JAX Programming

Master JAX lax.scan: 5 Tips for Multi-Layer RNNs 2025

Unlock high-performance multi-layer RNNs in JAX. Master lax.scan with 5 expert tips for 2025, covering state management, vmap, PyTrees, and debugging.

D

Dr. Alexey Volkov

Principal ML Scientist specializing in high-performance computing and JAX/Flax model optimization.

7 min read7 views

Introduction: Why JAX for RNNs?

Welcome to 2025, where high-performance machine learning is no longer a luxury but a necessity. JAX, with its powerful trifecta of `jit` (just-in-time compilation), `grad` (automatic differentiation), and `vmap` (vectorization), has firmly established itself as the go-to library for performance-critical ML research and production. While JAX excels at parallelizable tasks like Transformers, implementing stateful models like Recurrent Neural Networks (RNNs) can seem daunting. Standard Python `for` loops are a performance killer inside JIT-compiled functions, breaking the very paradigm that makes JAX fast. So, how do we efficiently manage sequences and state?

The answer lies in `jax.lax.scan`, a functional programming primitive that is to JAX what `for` loops are to Python. Mastering `lax.scan` is the key to unlocking the full potential of JAX for any sequential processing task, especially for complex architectures like multi-layer RNNs.

The Power of `lax.scan` for Sequential Models

At its core, `lax.scan` is a higher-order function designed to loop over a sequence of data while carrying a state from one step to the next. It has the signature `(carry, x) -> (carry, y)`, where `carry` is the state (like an RNN's hidden state), `x` is an element from the input sequence (like a token embedding), and `y` is the output for that step. JAX can unroll and compile this entire loop into highly optimized XLA code, making it dramatically faster than a native Python loop.

In this guide, we'll go beyond the basics and dive into five expert-level tips that will help you build and manage sophisticated, multi-layer RNNs using `lax.scan` like a pro.

Tip 1: Structure Your Carry State with PyTrees

The `scan` Carry Pattern

The `carry` is the heart of your RNN's state. For a simple, single-layer RNN, the carry is straightforward: it's just the hidden state vector `h_t`. However, for a multi-layer RNN, you need to manage the hidden states for all layers. A common mistake is to use a Python list of arrays.

PyTrees for Multi-Layer State

JAX's transformations (`jit`, `vmap`, `grad`) are designed to work seamlessly with PyTrees—nested structures of tuples, lists, and dicts. For a multi-layer RNN, the most idiomatic and efficient way to structure your carry state is as a tuple of hidden state arrays.

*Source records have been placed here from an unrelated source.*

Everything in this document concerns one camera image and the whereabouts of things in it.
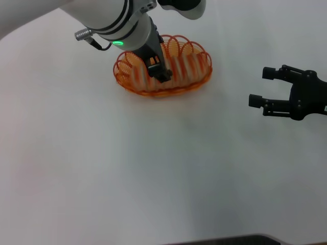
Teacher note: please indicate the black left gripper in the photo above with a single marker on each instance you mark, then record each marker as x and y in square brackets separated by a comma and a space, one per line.
[152, 48]

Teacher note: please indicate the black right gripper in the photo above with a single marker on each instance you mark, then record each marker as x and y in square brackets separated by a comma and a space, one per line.
[310, 97]

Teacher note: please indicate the orange striped toy bread loaf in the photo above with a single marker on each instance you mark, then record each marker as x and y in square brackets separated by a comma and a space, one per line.
[184, 69]

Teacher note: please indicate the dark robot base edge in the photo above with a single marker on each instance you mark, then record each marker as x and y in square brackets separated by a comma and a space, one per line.
[242, 241]

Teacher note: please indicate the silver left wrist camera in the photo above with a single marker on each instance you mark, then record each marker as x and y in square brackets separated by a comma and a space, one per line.
[189, 9]

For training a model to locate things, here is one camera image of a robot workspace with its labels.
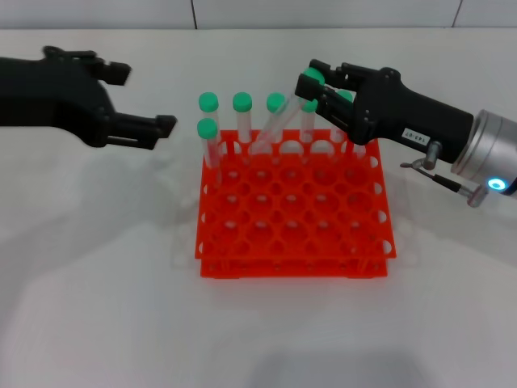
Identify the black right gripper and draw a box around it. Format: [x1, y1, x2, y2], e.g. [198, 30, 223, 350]
[294, 58, 475, 166]

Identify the orange test tube rack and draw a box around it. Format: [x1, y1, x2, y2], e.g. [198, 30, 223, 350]
[194, 128, 397, 280]

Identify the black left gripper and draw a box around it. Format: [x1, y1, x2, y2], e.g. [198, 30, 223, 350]
[0, 46, 179, 152]

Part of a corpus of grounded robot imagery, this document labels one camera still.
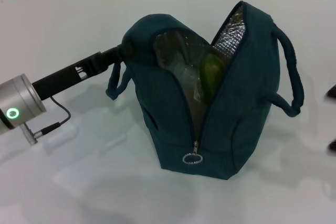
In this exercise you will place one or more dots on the green cucumber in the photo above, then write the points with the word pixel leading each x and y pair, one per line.
pixel 212 74

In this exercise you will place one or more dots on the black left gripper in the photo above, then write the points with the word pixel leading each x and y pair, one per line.
pixel 68 75

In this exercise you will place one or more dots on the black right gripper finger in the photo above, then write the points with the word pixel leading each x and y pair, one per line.
pixel 332 92
pixel 333 147

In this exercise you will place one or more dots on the dark teal fabric lunch bag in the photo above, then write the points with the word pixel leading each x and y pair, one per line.
pixel 241 116

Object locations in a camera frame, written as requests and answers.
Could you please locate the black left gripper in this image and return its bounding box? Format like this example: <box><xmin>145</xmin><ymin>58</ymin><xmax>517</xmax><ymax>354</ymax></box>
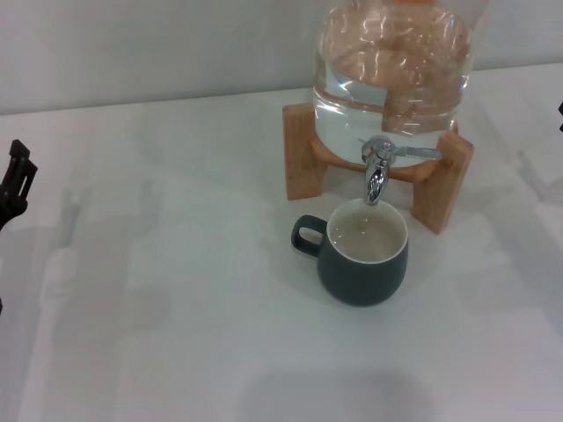
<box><xmin>0</xmin><ymin>139</ymin><xmax>41</xmax><ymax>230</ymax></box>

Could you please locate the chrome faucet with lever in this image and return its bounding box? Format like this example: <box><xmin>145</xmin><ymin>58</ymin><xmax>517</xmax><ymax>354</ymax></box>
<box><xmin>359</xmin><ymin>135</ymin><xmax>443</xmax><ymax>207</ymax></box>

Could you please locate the dark grey ceramic mug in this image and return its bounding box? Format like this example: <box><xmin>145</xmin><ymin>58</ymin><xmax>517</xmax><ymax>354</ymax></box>
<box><xmin>289</xmin><ymin>197</ymin><xmax>409</xmax><ymax>308</ymax></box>

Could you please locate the glass water dispenser jar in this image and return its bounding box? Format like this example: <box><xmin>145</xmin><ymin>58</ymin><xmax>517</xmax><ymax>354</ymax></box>
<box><xmin>311</xmin><ymin>0</ymin><xmax>485</xmax><ymax>171</ymax></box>

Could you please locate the wooden dispenser stand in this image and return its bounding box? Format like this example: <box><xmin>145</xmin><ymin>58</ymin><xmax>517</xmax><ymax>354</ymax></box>
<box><xmin>282</xmin><ymin>104</ymin><xmax>475</xmax><ymax>236</ymax></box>

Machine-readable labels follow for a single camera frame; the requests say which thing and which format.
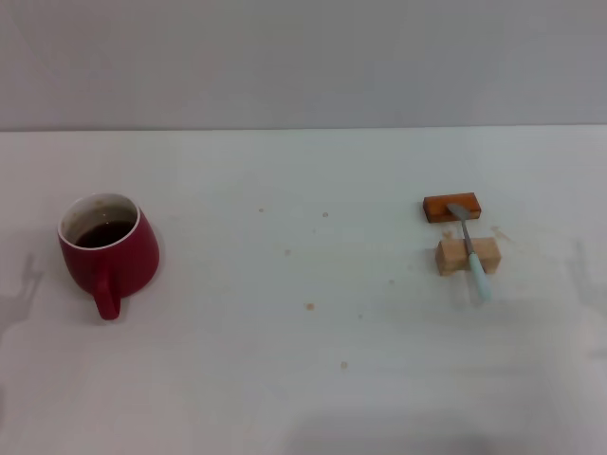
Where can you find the red ceramic coffee cup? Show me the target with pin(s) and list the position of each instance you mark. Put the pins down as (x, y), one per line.
(118, 260)

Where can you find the orange wooden block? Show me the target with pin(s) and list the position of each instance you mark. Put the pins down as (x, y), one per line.
(436, 208)

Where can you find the light wooden block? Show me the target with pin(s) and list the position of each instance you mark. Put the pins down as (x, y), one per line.
(450, 258)

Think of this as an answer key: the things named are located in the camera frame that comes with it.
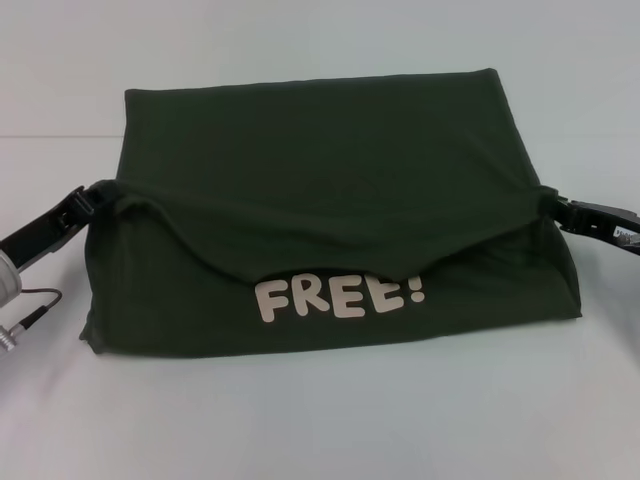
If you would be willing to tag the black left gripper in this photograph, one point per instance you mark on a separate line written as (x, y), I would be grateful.
(40, 232)

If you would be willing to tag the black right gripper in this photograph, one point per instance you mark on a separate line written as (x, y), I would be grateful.
(605, 225)

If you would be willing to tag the dark green t-shirt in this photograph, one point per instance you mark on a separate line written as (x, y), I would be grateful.
(325, 175)

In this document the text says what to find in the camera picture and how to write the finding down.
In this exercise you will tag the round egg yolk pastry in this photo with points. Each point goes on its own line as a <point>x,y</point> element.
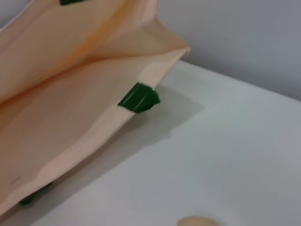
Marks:
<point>200,221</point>

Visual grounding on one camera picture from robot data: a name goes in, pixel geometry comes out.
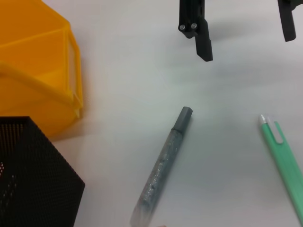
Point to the green pen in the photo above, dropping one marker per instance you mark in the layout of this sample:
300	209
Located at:
286	156

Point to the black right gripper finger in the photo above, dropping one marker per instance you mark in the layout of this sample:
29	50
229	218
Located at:
203	40
287	23

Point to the black mesh pen holder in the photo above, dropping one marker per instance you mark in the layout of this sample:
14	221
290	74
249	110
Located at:
35	177

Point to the grey glitter pen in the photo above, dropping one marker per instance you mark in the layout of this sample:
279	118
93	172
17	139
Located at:
163	160

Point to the yellow plastic bin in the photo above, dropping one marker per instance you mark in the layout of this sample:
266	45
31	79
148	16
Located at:
30	71

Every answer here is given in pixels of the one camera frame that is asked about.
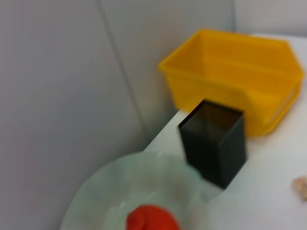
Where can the orange fruit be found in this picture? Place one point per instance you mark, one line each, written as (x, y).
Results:
(153, 218)

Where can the black mesh pen holder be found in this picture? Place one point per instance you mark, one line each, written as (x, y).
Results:
(216, 153)

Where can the tan eraser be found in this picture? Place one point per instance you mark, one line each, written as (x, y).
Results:
(301, 188)

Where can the pale green wavy glass bowl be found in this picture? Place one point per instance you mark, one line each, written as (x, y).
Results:
(108, 187)

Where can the yellow plastic bin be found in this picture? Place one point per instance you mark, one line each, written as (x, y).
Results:
(239, 72)

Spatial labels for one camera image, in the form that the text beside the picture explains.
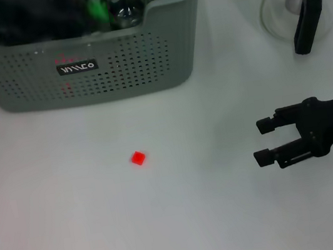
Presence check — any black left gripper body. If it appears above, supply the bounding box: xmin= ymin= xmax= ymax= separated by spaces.
xmin=38 ymin=0 xmax=98 ymax=43

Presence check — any green toy brick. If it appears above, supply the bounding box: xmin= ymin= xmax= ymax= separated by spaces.
xmin=85 ymin=0 xmax=110 ymax=27

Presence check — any glass teacup with black holder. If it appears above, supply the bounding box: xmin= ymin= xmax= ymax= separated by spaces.
xmin=105 ymin=0 xmax=151 ymax=32

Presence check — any small red square block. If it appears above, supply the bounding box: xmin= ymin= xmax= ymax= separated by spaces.
xmin=129 ymin=150 xmax=148 ymax=169

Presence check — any grey-green perforated storage bin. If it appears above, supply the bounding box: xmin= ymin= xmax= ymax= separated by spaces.
xmin=0 ymin=0 xmax=223 ymax=120

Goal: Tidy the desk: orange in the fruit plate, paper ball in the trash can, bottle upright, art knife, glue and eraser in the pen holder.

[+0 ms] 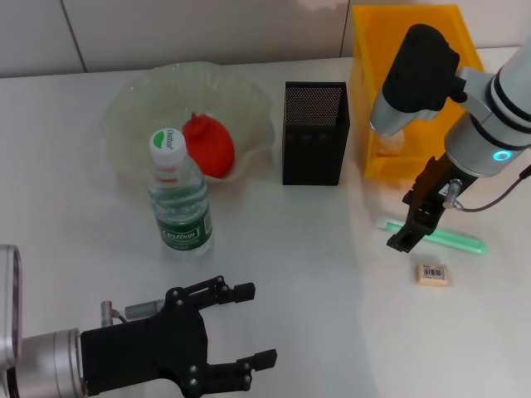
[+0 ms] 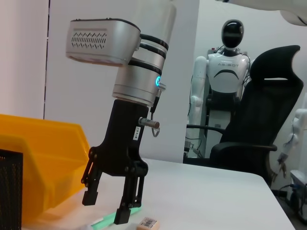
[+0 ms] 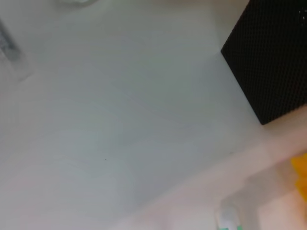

Each element in the tuple corresponds to a layer's hidden state.

Why is this better? PyTrees allow JAX to understand the structure of your data, applying operations to each 'leaf' (the arrays) transparently. This is crucial for vectorization and differentiation.

Consider a 3-layer RNN. Your carry state should be a tuple of three arrays, not a list:

# Good: A PyTree (tuple) of states
carry_state = (h_layer1, h_layer2, h_layer3)

# Bad: A Python list of states (less JAX-friendly)
carry_state_list = [h_layer1, h_layer2, h_layer3]

By using a tuple, you make your state compatible with powerful functions like `vmap`, which we'll explore next.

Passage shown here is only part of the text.